A horas del inicio pleno de la zafra gruesa,se conoció que el Instituto Nacional de la Yerba Mate (INYM) rechazó la posibilidad de emitir un precio de referencia para la hoja verde y la yerba canchada, una herramienta que había sido impulsada desde Misiones para aportar previsibilidad al mercado y transparentar costos en el arranque de la cosecha 2026.
La decisión, confirmada a PRIMERA EDICIÓN por fuentes del INYM, representa un nuevo revés para el sector productivo en un contexto de creciente incertidumbre, luego de que el organismo perdiera facultades para fijar valores oficiales y quedara reducido a un rol cada vez más limitado dentro de la cadena yerbatera.
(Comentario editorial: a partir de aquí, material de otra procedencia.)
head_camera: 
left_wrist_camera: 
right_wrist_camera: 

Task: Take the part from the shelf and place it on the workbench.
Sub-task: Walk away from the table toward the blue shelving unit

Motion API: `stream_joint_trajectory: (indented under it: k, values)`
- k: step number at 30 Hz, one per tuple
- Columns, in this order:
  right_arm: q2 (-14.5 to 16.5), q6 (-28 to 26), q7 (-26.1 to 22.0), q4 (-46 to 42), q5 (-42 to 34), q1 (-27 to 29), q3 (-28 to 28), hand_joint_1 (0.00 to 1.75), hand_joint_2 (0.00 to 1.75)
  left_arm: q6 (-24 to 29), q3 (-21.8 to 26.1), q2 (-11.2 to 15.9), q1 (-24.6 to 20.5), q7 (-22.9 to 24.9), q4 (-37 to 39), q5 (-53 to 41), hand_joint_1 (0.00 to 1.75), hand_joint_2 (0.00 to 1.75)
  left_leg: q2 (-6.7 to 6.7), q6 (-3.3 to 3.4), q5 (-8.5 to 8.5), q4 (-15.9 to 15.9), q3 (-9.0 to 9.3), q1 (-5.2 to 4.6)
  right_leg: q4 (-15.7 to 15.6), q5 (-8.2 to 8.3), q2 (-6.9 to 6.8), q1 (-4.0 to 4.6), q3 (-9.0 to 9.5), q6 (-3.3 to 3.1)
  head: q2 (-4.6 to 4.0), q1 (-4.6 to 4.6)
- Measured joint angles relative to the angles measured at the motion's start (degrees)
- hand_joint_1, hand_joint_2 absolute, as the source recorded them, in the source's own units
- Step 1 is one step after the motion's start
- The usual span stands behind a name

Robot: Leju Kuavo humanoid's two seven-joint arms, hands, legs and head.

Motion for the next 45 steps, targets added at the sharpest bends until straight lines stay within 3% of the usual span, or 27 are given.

La propuesta había sido presentada a mediados de febrero y buscaba que el Instituto pusiera a disposición de los distintos actores de la actividad una referencia técnica e institucional sobre el valor de la materia prima, tanto para la hoja verde como para la canchada, con el objetivo de ofrecer un parámetro en la previa de la zafra. La idea no apuntaba a restablecer un precio obligatorio, sino a generar un valor orientativo que permitiera transparentar costos y dar una señal en un mercado caracterizado por fuertes asimetrías entre productores e industria.

Sin embargo, el planteo fue descartado tras un dictamen emitido por el área legal del organismo el 11 de marzo, al que accedió en exclusiva este diario, en el que se concluyó que “no resultaría jurídicamente factible” que el Directorio del INYM emita un precio de ese tipo, “aun cuando el mismo sea presentado como ‘no vinculante’, ‘sugerido’ o ‘indicativo’”.
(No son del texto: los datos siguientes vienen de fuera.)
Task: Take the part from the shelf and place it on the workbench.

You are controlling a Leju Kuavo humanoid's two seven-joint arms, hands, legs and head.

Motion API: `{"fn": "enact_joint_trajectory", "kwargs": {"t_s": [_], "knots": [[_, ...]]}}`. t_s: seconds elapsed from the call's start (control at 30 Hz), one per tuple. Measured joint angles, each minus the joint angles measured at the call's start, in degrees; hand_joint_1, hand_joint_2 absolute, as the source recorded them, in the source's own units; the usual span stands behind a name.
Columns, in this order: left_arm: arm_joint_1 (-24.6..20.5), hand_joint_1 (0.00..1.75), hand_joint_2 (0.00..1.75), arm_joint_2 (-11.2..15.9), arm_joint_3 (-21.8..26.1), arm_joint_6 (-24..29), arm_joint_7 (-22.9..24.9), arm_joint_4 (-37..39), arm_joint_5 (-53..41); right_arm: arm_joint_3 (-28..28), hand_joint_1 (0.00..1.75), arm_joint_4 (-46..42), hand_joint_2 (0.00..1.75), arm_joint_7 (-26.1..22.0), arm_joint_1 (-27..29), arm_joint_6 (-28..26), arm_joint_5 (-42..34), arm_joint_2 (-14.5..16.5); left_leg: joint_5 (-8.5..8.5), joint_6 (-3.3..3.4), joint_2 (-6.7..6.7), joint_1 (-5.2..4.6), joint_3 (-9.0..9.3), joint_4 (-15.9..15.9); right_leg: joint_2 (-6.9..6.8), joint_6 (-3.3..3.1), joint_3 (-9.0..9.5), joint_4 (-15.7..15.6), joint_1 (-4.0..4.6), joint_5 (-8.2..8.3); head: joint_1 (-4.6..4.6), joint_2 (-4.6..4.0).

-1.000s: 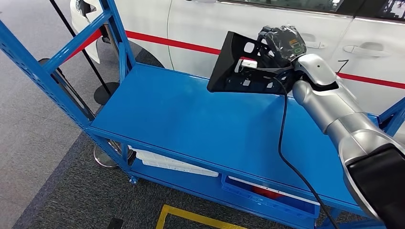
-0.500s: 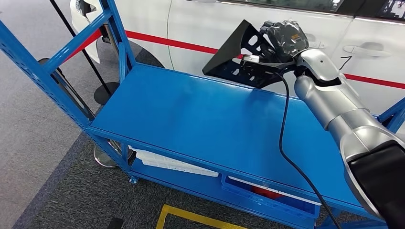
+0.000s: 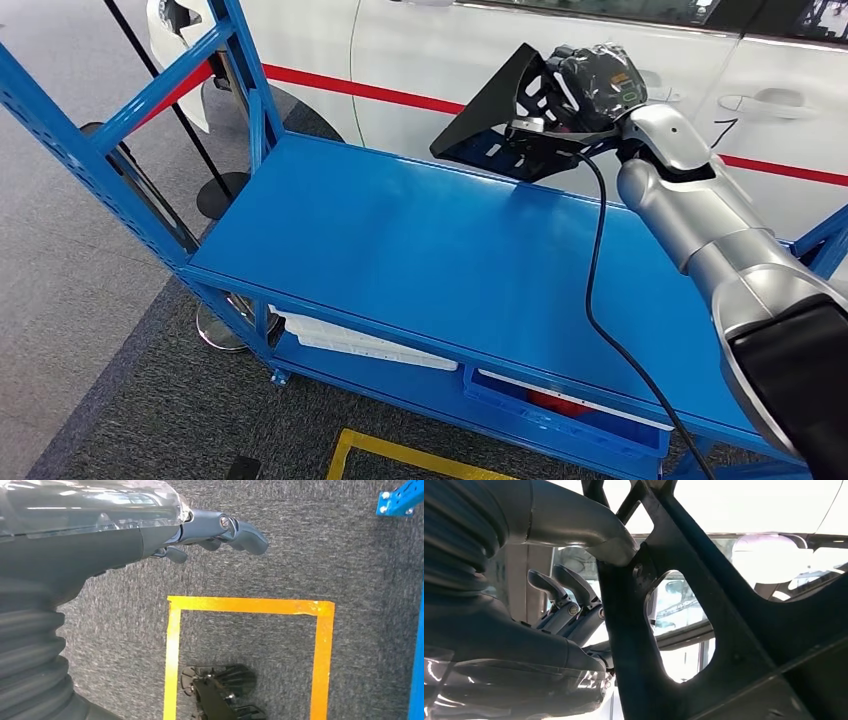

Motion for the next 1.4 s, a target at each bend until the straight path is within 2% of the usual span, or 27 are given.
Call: {"fn": "enact_joint_trajectory", "kwargs": {"t_s": [0.27,0.4,0.47,0.5,0.53,0.57,0.63,0.67,0.7,0.73,0.8,0.87,0.97,1.0,1.03,1.07,1.13,1.17,1.2,1.23,1.33,1.37,1.4], "knots": [[-0.1,0.00,1.75,0.0,-1.6,0.0,1.2,0.0,-1.4,0.0,1.75,0.1,1.75,0.5,0.1,-0.9,-0.1,0.1,-0.13,0.20,0.00,-0.12,-0.08,0.3,0.00,0.23,0.01,0.0,-0.09,0.00,-0.01,0.00],[0.0,0.00,1.75,0.0,-2.1,0.8,1.2,0.0,-1.8,0.0,1.75,0.1,1.75,0.5,0.5,-1.3,0.2,0.1,-0.16,0.55,0.00,-0.23,-0.17,0.5,0.01,0.67,0.03,0.0,-0.21,0.11,-0.01,0.00],[-0.1,0.00,1.75,-0.1,-2.4,0.9,1.2,0.0,-2.0,0.0,1.75,0.1,1.75,0.7,0.6,-1.3,0.3,0.1,0.25,0.93,0.12,-0.09,-0.05,0.2,0.00,1.00,-0.01,0.2,-0.22,0.02,-0.01,0.00],[-0.2,0.00,1.75,-0.2,-2.6,0.9,1.2,0.0,-2.0,-0.1,1.75,0.1,1.75,0.8,0.6,-1.3,0.3,0.0,0.53,1.16,0.22,0.04,0.04,-0.1,-0.06,1.17,-0.34,1.0,-0.18,-0.77,-0.01,0.00],[-0.2,0.00,1.75,-0.3,-2.7,0.8,1.3,0.0,-2.1,-0.1,1.75,0.1,1.75,0.9,0.6,-1.2,0.3,-0.1,0.76,1.34,0.34,0.18,0.12,-0.4,-0.13,1.31,-1.10,2.8,-0.15,-2.22,-0.01,0.00],[-0.3,0.00,1.75,-0.4,-2.8,0.7,1.3,0.0,-2.1,-0.1,1.75,0.1,1.75,0.9,0.6,-1.2,0.3,-0.2,0.89,1.44,0.46,0.26,0.16,-0.5,-0.24,1.44,-2.35,6.0,-0.18,-4.26,0.00,0.00],[-0.4,0.00,1.75,-0.4,-3.0,0.5,1.6,0.0,-2.1,-0.1,1.75,0.1,1.75,0.9,0.7,-1.1,0.3,-0.3,0.93,1.50,0.53,0.25,0.00,-0.4,-0.33,1.67,-5.67,14.1,-0.36,-8.11,0.00,0.00],[-0.4,0.00,1.75,-0.4,-3.0,0.4,1.7,0.0,-2.0,-0.1,1.75,0.1,1.75,1.0,0.9,-1.0,0.3,-0.3,0.90,1.49,0.54,0.25,-0.11,-0.2,-0.37,1.76,-6.75,16.8,-0.49,-8.80,0.00,0.00],[-0.4,0.00,1.75,-0.4,-3.1,0.3,1.8,0.0,-2.0,-0.1,1.75,0.1,1.75,1.0,1.0,-1.0,0.3,-0.3,0.87,1.47,0.53,0.25,-0.24,0.0,-0.41,1.81,-6.85,17.4,-0.60,-8.35,0.00,0.00],[-0.4,0.00,1.75,-0.4,-3.1,0.3,1.9,0.0,-1.9,-0.1,1.75,0.1,1.75,1.0,1.1,-1.0,0.4,-0.3,0.81,1.40,0.51,0.25,-0.36,0.3,-0.47,1.79,-5.80,15.6,-0.69,-6.91,0.00,0.00],[-0.4,0.00,1.75,-0.5,-3.1,0.3,1.9,0.0,-1.8,-0.1,1.75,0.1,1.75,1.2,0.9,-1.0,0.6,-0.3,0.61,1.12,0.44,0.23,-0.62,0.8,-0.55,1.56,-1.48,7.8,-0.74,-3.65,0.00,0.00],[-0.4,0.00,1.75,-0.5,-3.1,0.3,1.9,0.0,-1.6,-0.1,1.75,0.0,1.75,1.3,0.7,-1.1,1.0,-0.1,0.54,0.65,0.38,0.17,-0.97,1.3,-0.52,1.19,1.26,2.6,-0.49,-2.22,-0.01,0.00],[-0.3,0.00,1.75,-0.4,-3.1,0.3,1.9,0.0,-1.6,-0.1,1.75,-0.1,1.75,1.7,0.6,-1.0,1.7,0.3,0.75,-0.26,0.29,0.15,-1.44,1.5,-0.65,0.43,1.30,1.5,-0.48,-1.78,0.00,0.00],[-0.3,0.00,1.75,-0.4,-3.1,0.4,1.9,0.0,-1.5,-0.1,1.75,-0.1,1.75,1.9,0.5,-0.9,1.9,0.4,0.15,-0.66,0.36,0.15,-1.72,2.0,-0.77,0.07,1.21,1.2,-0.65,-1.52,0.00,0.00],[-0.2,0.00,1.75,-0.4,-3.1,0.4,1.9,0.0,-1.6,-0.1,1.75,-0.2,1.75,2.1,0.5,-0.8,2.0,0.5,-1.26,-1.10,0.48,0.26,-2.32,3.5,-0.91,-0.30,1.04,1.0,-0.82,-1.20,0.00,0.00],[-0.2,0.00,1.75,-0.4,-3.1,0.5,2.0,0.0,-1.6,-0.1,1.75,-0.2,1.75,2.2,0.5,-0.7,2.2,0.6,-3.38,-1.59,0.64,0.48,-3.29,6.2,-1.02,-0.57,0.82,0.9,-0.94,-0.89,0.00,0.00],[-0.2,0.00,1.75,-0.5,-3.2,0.6,2.1,0.0,-1.7,-0.1,1.75,-0.3,1.75,2.3,0.4,-0.5,2.3,0.7,-7.95,-2.51,0.93,1.13,-5.79,13.8,-1.10,-0.75,0.10,0.9,-0.95,-0.36,0.00,0.00],[-0.3,0.00,1.75,-0.5,-3.3,0.6,2.2,0.0,-1.7,-0.1,1.75,-0.3,1.75,2.3,0.5,-0.5,2.4,0.7,-9.18,-2.84,1.04,1.43,-6.53,16.7,-1.11,-0.69,-0.31,1.0,-0.97,-0.09,0.00,0.00],[-0.3,0.00,1.75,-0.5,-3.3,0.7,2.3,0.0,-1.8,-0.1,1.75,-0.3,1.75,2.3,0.5,-0.4,2.4,0.8,-9.36,-3.09,1.13,1.67,-6.40,17.7,-1.11,-0.58,-0.74,1.2,-0.99,0.17,0.00,0.00],[-0.3,0.00,1.75,-0.5,-3.3,0.8,2.3,0.0,-1.8,-0.1,1.75,-0.3,1.75,2.3,0.5,-0.3,2.5,0.8,-8.51,-3.24,1.21,1.86,-5.16,16.4,-1.12,-0.42,-1.17,1.3,-1.04,0.41,0.00,0.00],[-0.4,0.00,1.75,-0.5,-3.4,0.8,2.4,0.0,-1.8,-0.2,1.75,-0.3,1.75,2.4,0.2,-0.3,2.9,1.0,-4.92,-3.07,1.33,1.99,2.00,5.1,-1.18,0.29,-2.10,1.8,-1.12,1.08,0.00,0.00],[-0.5,0.00,1.75,-0.5,-3.4,0.8,2.4,0.0,-1.8,-0.2,1.75,-0.4,1.75,2.4,0.1,-0.3,3.1,1.1,-4.40,-2.81,1.30,1.84,3.31,2.7,-1.20,0.65,-2.26,1.8,-1.13,1.38,-0.01,0.00],[-0.5,0.00,1.75,-0.5,-3.4,0.8,2.4,0.0,-1.8,-0.2,1.75,-0.4,1.75,2.4,0.0,-0.3,3.2,1.2,-4.33,-2.53,1.25,1.65,3.64,1.8,-1.22,1.02,-2.38,1.7,-1.14,1.74,-0.01,0.00]]}}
El argumento central del rechazo se apoyó en el Decreto 812/2025, que reformó el artículo 8 del Decreto 1240/2002 y estableció que el INYM “no podrá dictar normas o establecer intervenciones que provoquen distorsiones en los precios de mercado, generen barreras de entrada, impidan la libre iniciativa privada y/o interfieran en la libre interacción de la oferta y la demanda”.
A ese encuadre se sumó la interpretación de que la difusión de un valor institucional también podría colisionar con la Ley 27.442 de Defensa de la Competencia, al entender que un precio de referencia emitido por el organismo podría transformarse en una señal de comportamiento para el resto de los actores del mercado.
En ese sentido, el dictamen fue tajante al señalar que cualquier publicación o señalización por parte del INYM que, bajo la denominación de “precio”, “valor” o “valor referencial”, oriente la formación de precios de mercado, quedaría alcanzada por la prohibición expresa de la normativa vigente.
De acuerdo con fuentes del INYM, esa interpretación jurídica terminó inclinando la votación dentro del Directorio. La propuesta fue rechazada por una mayoría integrada por la presidencia del organismo, la representación de Corrientes, los sectores de la industria, secaderos y cooperativas.
En tanto, hubo abstenciones de parte de UATRE y Kevin Helmut Knott, uno de los representantes del sector productivo.
A favor votaron únicamente algunos directores ligados al eslabón primario y a la representación misionera. La resolución dejó al descubierto una tensión de fondo que atraviesa al Instituto desde la desregulación impulsada por Nación. Ya no se discute sólo si el INYM puede fijar precios, algo que quedó desactivado por las reformas nacionales, sino también si tiene margen para ofrecer siquiera una referencia pública en un mercado históricamente desigual.
De hecho, en el origen del pedido se menciona que el mercado yerbatero presenta características de oligopsonio, es decir, una estructura con pocos compradores en condiciones de condicionar el valor que se paga a miles de productores. Aun así, el dictamen sostuvo que justamente por esa configuración una referencia institucional podría tener efectos distorsivos.El documento también descartó la comparación con otros sectores agropecuarios, como los granos o la hacienda, donde existen pizarras o valores de referencia. Según el análisis, en esos casos los precios surgen de operaciones ya realizadas entre privados y no de una señal emitida por una autoridad pública o un organismo mixto.